FeIV (and FLV) risk should be assessed by exposure potential, including the incidence of the disease in your area. An inside cat in a home where there are no other animals being introduced (such as foster animals) is at extremely low risk of exposure. Both diseases require direct contact with another animal and even then the potential for contracting the disease involves many factors including stage of the disease in the already infected animal, general health and immune system status of the uninfected animal, and degree of contact. Proper caution should be exercised since both diseases, if contracted, are fatal.

Research I understand was supported by the Vet School at North Carolina State University seems to indicate that the incidence of injection site complications (including sarcoma) have a strong relationship to administration technique of the vaccines and have little to do with which vaccine is administered. Restricting vaccine volume to the proper dose amount and avoiding deep muscle injections (allowing for more rapid absorbtion) appear to virtually eliminate these types of complications. While the research does not account for every possible problem, as I understand it there have been no complications in the controlled studies when these modified vaccination techniques were used. (Restricting volume means giving only the required dose. The dose provided in a typical vaccine is usually 1.25 to 1.5 times the amount necessary for proper immunization. Most people will simply draw up the full quantity and administer it. While this has been standard practice for many years and it is not harmful to get the extra materials, the added volume seems to have some correlation to site complications and no extra degree of immunity is provided.)
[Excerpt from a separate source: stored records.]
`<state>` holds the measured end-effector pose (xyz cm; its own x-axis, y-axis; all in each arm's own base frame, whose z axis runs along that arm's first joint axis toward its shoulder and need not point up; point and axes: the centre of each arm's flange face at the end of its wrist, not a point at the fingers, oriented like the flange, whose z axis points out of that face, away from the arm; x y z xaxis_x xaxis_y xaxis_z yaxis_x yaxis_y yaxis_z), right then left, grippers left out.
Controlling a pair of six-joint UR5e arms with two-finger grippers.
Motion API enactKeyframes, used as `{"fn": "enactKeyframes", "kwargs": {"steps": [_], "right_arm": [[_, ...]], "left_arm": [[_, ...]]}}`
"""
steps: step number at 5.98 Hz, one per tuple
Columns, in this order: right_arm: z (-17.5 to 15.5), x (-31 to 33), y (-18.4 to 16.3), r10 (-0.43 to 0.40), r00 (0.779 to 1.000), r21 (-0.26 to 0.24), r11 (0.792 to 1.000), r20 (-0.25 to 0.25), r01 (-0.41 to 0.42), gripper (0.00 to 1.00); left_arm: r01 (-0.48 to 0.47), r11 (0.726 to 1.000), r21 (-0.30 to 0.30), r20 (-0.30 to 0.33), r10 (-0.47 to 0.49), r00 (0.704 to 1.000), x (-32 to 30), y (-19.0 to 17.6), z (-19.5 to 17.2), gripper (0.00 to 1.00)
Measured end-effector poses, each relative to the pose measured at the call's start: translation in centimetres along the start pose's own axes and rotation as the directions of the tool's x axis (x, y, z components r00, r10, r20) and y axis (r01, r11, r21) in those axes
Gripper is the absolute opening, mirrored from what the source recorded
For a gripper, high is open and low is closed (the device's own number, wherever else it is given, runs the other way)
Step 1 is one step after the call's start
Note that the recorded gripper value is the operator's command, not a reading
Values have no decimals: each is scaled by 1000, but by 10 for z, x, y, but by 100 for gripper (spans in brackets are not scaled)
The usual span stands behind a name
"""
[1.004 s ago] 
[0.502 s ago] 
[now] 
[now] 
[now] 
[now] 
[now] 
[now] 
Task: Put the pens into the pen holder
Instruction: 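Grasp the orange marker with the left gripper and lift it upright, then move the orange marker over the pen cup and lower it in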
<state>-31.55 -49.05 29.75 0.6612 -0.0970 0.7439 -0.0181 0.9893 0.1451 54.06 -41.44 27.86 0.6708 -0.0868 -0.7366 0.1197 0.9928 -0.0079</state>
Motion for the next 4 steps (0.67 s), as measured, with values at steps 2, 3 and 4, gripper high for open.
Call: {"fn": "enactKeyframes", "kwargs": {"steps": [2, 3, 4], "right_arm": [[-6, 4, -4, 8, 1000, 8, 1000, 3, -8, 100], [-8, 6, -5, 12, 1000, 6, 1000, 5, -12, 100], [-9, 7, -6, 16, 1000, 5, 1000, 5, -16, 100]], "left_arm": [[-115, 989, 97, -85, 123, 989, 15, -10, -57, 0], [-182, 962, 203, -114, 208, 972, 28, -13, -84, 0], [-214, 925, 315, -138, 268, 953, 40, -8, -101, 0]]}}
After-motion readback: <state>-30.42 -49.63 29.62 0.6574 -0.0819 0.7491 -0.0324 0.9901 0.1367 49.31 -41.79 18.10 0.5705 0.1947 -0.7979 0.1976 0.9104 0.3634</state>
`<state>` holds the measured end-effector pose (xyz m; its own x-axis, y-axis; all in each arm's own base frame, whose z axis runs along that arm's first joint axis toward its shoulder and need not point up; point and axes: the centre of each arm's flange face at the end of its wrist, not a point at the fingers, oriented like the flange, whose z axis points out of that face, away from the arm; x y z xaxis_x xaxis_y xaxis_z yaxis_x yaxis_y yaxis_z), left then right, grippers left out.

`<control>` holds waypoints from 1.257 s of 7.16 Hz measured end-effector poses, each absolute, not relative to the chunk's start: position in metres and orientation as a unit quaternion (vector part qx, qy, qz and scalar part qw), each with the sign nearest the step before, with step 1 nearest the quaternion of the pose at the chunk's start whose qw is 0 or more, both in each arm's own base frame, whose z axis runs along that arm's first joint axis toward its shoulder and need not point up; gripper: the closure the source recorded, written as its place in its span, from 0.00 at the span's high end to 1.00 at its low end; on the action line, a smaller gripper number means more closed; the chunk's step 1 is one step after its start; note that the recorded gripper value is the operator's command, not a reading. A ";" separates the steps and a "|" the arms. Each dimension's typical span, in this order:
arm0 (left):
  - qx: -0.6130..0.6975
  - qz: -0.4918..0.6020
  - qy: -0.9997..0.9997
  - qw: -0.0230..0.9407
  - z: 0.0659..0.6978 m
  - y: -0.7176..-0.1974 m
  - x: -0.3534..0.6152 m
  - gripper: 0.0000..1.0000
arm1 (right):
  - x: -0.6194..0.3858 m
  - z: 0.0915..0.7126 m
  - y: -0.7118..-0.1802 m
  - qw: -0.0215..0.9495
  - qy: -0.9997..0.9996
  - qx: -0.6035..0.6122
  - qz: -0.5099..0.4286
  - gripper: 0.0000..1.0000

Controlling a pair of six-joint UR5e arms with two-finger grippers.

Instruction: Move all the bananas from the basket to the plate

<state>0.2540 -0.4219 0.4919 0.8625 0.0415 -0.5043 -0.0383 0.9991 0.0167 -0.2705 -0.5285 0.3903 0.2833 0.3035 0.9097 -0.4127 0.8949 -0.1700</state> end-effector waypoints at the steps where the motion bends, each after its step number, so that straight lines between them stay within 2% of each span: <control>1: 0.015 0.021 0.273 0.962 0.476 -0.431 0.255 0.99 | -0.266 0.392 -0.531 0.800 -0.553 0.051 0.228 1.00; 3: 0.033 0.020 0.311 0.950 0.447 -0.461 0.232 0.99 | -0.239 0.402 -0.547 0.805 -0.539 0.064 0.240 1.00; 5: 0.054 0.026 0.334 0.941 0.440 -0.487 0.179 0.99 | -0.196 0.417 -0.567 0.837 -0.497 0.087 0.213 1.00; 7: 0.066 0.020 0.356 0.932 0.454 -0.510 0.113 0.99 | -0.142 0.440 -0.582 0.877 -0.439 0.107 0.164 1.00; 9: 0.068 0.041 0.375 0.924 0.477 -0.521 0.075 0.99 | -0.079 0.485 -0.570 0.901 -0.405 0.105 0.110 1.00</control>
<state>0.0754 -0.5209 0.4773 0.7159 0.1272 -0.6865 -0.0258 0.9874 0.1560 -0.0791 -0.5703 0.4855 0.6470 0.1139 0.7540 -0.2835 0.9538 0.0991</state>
I would suggest following your vet's recommendations. She will be more likely to understand your particular situation and be familiar with the risks in your area.

post #5 of 8
Thread Starter 
Thank you George. This is extremely informative.

I did follow my vet's advice. I simply asked if he needed the FelV, and she volunteered the rest, which I thought was interesting as it corroborated a lot of information that has been discussed here. And the most important factor for her was the fact that Sam is never allowed outside unless he is supervised and on his leash.
post #6 of 8
Not going outside is a great risk reducer. Our cats don't go out either and we don't vaccinate for FeIV and only vaccinate every 3 years for FLV (FeIV is almost non-existant in our area but leukemia is unfortunately widespread.)

post #7 of 8
My vet did tell me that if your cat is strictly indoors, the leukemia vaccine isn't neccessary either.....I went ahead and had both get one anyway..I am just paranoid...
post #8 of 8
I used to vaccinate my cats with FeLV vaccine. But since they are strictly indoors, there's probably a greater likelihood that they would get a vaccine induced sarcoma (even though those are rare) then get Feline Leukemia. I don't like the thought of overvaccinationg either. If I had outdoor cats, I'd definitely do it.